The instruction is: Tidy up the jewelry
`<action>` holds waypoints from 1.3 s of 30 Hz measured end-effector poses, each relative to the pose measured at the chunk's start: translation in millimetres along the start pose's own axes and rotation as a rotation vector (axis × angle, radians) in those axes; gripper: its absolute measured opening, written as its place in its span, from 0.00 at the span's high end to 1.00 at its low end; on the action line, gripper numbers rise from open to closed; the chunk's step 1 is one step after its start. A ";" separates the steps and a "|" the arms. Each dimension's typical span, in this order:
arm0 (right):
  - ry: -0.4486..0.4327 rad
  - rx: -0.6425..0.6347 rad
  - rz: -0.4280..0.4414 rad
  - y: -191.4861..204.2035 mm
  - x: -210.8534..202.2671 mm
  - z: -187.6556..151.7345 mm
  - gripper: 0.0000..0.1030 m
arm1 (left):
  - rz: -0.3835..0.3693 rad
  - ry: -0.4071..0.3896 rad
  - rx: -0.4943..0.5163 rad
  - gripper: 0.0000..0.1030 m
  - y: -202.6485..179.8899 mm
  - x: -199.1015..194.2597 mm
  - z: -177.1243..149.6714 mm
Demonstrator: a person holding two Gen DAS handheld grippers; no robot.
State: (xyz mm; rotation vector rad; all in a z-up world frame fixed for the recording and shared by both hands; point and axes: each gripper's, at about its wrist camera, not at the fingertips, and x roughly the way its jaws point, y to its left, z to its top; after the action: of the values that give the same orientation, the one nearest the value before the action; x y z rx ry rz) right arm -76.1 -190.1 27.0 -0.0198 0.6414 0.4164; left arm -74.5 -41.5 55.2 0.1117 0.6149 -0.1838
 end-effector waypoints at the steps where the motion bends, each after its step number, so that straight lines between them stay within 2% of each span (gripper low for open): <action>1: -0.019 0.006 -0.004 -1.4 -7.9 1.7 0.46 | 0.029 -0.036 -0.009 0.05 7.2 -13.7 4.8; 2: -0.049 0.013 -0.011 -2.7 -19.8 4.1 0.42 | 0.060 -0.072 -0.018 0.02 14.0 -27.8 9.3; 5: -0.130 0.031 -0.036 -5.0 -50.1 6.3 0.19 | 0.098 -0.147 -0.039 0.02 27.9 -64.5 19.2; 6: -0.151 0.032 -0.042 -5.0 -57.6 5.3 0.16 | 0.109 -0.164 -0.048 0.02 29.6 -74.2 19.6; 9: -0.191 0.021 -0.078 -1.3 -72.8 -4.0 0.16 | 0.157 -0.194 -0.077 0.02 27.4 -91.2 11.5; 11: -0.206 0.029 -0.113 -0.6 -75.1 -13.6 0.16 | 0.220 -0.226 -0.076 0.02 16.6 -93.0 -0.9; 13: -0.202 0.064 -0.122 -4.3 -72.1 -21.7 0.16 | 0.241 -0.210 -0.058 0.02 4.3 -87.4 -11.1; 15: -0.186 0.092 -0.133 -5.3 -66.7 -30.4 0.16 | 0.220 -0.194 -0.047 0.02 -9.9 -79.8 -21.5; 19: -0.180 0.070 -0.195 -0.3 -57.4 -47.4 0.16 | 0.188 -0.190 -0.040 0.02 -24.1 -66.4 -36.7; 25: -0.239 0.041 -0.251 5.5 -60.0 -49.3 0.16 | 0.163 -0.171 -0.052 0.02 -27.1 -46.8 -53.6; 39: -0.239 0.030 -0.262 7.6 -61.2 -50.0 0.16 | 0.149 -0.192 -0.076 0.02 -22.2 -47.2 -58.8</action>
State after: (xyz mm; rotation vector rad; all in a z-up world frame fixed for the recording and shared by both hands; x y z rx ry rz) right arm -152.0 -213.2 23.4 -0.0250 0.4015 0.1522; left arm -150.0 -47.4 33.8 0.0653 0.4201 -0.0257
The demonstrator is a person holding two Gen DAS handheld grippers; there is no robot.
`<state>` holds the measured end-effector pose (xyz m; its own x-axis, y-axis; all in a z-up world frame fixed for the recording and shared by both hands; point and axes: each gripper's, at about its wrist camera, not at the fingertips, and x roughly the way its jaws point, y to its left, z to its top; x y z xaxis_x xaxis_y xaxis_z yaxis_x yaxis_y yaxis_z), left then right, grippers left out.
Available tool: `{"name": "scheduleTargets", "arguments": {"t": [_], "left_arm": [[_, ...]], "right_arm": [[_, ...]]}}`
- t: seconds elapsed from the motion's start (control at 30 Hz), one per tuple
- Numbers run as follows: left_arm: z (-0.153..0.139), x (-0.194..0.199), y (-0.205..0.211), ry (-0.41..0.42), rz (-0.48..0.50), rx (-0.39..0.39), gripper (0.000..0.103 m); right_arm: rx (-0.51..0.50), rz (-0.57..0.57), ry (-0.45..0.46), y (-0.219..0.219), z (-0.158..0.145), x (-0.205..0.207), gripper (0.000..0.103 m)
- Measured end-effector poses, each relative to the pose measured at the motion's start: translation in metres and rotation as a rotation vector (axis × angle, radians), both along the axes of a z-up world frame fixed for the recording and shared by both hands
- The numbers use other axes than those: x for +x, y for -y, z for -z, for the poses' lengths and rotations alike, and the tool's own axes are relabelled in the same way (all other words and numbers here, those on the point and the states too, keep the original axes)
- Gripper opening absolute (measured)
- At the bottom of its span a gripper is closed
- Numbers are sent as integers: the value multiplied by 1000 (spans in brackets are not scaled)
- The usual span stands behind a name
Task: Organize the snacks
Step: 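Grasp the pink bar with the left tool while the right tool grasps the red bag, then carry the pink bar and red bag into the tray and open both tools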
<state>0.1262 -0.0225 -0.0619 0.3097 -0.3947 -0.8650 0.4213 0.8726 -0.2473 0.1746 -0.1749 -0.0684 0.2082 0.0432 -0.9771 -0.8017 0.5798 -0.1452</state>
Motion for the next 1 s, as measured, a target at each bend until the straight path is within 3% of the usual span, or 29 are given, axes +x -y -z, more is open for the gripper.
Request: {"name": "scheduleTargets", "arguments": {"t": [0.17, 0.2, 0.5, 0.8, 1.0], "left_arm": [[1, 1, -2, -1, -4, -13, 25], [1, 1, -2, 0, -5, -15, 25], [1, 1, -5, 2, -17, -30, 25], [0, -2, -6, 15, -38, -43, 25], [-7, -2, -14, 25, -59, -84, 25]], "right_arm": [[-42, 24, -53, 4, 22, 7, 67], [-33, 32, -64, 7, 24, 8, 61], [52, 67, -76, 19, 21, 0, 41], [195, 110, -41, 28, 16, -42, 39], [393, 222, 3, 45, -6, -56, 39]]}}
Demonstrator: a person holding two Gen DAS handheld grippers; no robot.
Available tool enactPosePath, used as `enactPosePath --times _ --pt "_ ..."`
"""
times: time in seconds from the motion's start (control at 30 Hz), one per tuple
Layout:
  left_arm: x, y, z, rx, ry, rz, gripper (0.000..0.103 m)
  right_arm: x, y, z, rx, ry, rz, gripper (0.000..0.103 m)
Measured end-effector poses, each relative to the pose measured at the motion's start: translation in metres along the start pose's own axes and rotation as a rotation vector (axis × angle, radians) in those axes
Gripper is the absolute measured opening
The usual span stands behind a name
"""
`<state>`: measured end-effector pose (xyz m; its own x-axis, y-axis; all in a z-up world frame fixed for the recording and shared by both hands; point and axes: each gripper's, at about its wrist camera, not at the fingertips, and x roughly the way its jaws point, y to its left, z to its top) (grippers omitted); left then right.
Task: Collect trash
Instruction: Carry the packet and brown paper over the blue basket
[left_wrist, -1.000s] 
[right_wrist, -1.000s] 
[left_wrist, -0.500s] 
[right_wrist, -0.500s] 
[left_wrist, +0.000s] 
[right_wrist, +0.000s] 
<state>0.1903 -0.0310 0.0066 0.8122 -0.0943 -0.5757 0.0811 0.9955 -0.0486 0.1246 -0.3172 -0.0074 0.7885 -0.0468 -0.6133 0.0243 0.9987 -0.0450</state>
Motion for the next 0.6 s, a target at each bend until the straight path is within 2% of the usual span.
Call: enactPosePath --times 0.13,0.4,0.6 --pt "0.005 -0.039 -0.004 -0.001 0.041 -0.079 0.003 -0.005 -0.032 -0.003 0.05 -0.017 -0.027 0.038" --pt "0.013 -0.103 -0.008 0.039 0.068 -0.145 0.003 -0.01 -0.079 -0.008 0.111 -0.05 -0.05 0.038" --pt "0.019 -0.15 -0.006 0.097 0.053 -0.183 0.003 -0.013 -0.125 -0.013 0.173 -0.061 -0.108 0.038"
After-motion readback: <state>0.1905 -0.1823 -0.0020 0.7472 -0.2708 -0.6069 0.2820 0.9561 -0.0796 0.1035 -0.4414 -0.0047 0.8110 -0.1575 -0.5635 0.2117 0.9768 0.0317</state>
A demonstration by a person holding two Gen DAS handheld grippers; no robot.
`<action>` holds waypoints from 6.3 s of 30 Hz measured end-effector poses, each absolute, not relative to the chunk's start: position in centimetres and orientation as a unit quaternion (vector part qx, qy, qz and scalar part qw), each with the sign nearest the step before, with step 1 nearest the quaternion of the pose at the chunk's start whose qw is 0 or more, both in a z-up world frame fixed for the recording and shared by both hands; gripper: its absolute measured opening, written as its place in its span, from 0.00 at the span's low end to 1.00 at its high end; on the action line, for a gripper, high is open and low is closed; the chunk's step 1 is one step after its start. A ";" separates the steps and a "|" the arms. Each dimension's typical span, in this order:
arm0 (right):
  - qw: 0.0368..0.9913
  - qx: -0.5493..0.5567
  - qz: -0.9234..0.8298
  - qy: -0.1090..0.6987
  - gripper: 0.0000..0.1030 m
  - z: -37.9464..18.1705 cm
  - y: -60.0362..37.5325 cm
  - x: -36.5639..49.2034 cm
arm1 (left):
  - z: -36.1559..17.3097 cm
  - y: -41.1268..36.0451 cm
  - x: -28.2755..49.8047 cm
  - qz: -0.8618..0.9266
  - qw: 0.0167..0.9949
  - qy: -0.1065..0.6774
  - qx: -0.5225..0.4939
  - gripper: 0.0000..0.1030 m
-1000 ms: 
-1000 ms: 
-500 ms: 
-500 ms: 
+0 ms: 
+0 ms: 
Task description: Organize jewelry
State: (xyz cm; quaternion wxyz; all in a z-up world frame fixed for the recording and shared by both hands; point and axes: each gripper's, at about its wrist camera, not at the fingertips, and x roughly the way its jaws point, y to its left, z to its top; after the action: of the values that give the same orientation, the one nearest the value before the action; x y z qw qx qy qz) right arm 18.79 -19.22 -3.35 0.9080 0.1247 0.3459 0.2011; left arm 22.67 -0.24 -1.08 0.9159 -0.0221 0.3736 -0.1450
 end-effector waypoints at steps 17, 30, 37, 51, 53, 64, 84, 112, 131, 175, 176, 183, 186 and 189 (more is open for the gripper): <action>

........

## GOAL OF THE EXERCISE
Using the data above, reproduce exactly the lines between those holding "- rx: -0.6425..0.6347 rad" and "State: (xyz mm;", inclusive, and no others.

## RESPONSE BOX
  - rx: -0.6425..0.6347 rad
  - rz: -0.4280..0.4414 rad
  - y: -191.4861..204.2035 mm
  - x: -210.8534..202.2671 mm
  - z: -187.6556..151.7345 mm
  - gripper: 0.0000..0.1030 m
arm1 (left):
  - rz: -0.3835..0.3693 rad
  - ry: -0.4071..0.3896 rad
  - rx: -0.4943..0.5163 rad
  - gripper: 0.0000..0.1030 m
  - y: -202.6485..179.8899 mm
  - x: -199.1015..194.2597 mm
  - z: -177.1243..149.6714 mm
Demonstrator: a person holding two Gen DAS handheld grippers; no robot.
State: (xyz mm; rotation vector rad; all in a z-up world frame fixed for the recording and shared by both hands; point and axes: each gripper's, at about its wrist camera, not at the fingertips, and x roughly the way its jaws point, y to its left, z to its top; after the action: of the values that give the same orientation, the one nearest the value before the action; x y z rx ry rz) right arm -76.1 -190.1 27.0 -0.0198 0.6414 0.4164; left arm -74.5 -41.5 55.2 0.1117 0.6149 -0.1838

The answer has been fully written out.